Sounds like a super trip Harris. The weather can definitely keep you on edge, but hey, you guys were hauling meat. Good for You!!!!!


----------



## Captain Woody Woods (Oct 2, 2007)

A swine boat? Like with live pigs? Fishin with handrails? Man I gotta see what you guys were smokin beforehand haha

Nice work dudes. I did not envy those sea conditions Friday night that yall headed out in! #longhairdontcare


----------



## Scruggspc (Mar 20, 2013)

That's damn auto type will get you every time woody.


----------



## purple haze (Sep 2, 2013)

Very nicely done. You and the team deserved every thing you won. Sounds like a white knuckle trip.


----------



## KBGAub (Aug 19, 2012)

Nice job Cliff-well done!


----------



## WACKEM&STACKEM! (Dec 9, 2008)

Good job Harris!!!


----------



## SnapperSlapper (Feb 13, 2009)

Congrats, good job. I didn't particularly like the ride out in a "big boat".


----------



## skindeep (May 31, 2009)

Nice work on the tunas. We did not envy you guys on the ride out when you passed us. I'm sure that invincible handled those seas pretty well though. We were there to live bait for marlin although we did chunk for a while once we filled our tubes. We caught one yellowfin about 60 lb. at daylight we started live baiting right when seaspray showed up. He flew the kite and immediately caught a blue about 300. We didn't get a bite.


----------



## Fish N Tales (Jun 14, 2012)

Congrats dude, that's awesome!


----------



## Scruggspc (Mar 20, 2013)

skindeep said:


> Nice work on the tunas. We did not envy you guys on the ride out when you passed us. I'm sure that invincible handled those seas pretty well though. We were there to live bait for marlin although we did chunk for a while once we filled our tubes. We caught one yellowfin about 60 lb. at daylight we started live baiting right when seaspray showed up. He flew the kite and immediately caught a blue about 300. We didn't get a bite.

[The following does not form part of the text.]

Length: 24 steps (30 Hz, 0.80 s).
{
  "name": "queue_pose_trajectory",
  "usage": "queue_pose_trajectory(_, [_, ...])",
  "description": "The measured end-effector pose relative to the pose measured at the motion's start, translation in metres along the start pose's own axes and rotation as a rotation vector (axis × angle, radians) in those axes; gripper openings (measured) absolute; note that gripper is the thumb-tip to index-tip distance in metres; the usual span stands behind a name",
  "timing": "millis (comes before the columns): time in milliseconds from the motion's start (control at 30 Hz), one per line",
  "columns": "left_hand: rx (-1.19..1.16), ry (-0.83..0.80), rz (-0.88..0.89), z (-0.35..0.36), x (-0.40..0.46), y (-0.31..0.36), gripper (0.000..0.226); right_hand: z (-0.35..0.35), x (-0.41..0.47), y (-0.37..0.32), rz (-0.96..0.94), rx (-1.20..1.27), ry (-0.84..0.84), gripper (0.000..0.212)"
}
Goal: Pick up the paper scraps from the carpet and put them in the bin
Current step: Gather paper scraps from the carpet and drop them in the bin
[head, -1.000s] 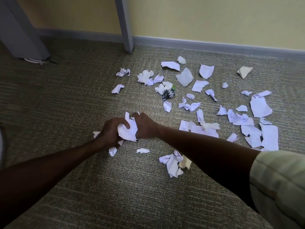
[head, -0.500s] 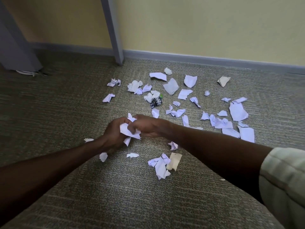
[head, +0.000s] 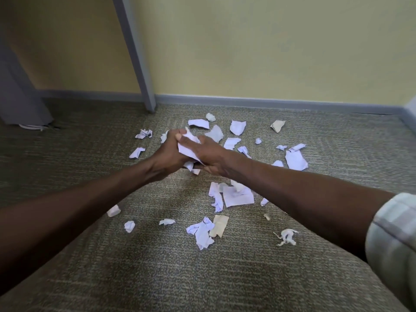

This lights y'all have are something serious bright. Every time the transom would come out of the water we would be briefly blinded. Great looking boat.


----------



## Eastern Tackle (Jul 6, 2009)

In 5 days we will be headed to Orange Beach (not that I am counting LOL) We get to to stay for 8 nights. Cant wait!!! The weather is already looking great on the long term forecast.

The moon phase for swords should be perfect too.

This is going to be the longest week ever! COME ON!!!!


----------



## cliff k (Oct 1, 2007)

fine boat you have there skin deep! and harris is right, those lights were bright. possibly brighter than the drillship. I couldn't believe sea spray came in, caught a blue, and took off without a word. I was second guessing our decision to leave, but I guess yall unfortunately didn't have luck staying. rough and tough day.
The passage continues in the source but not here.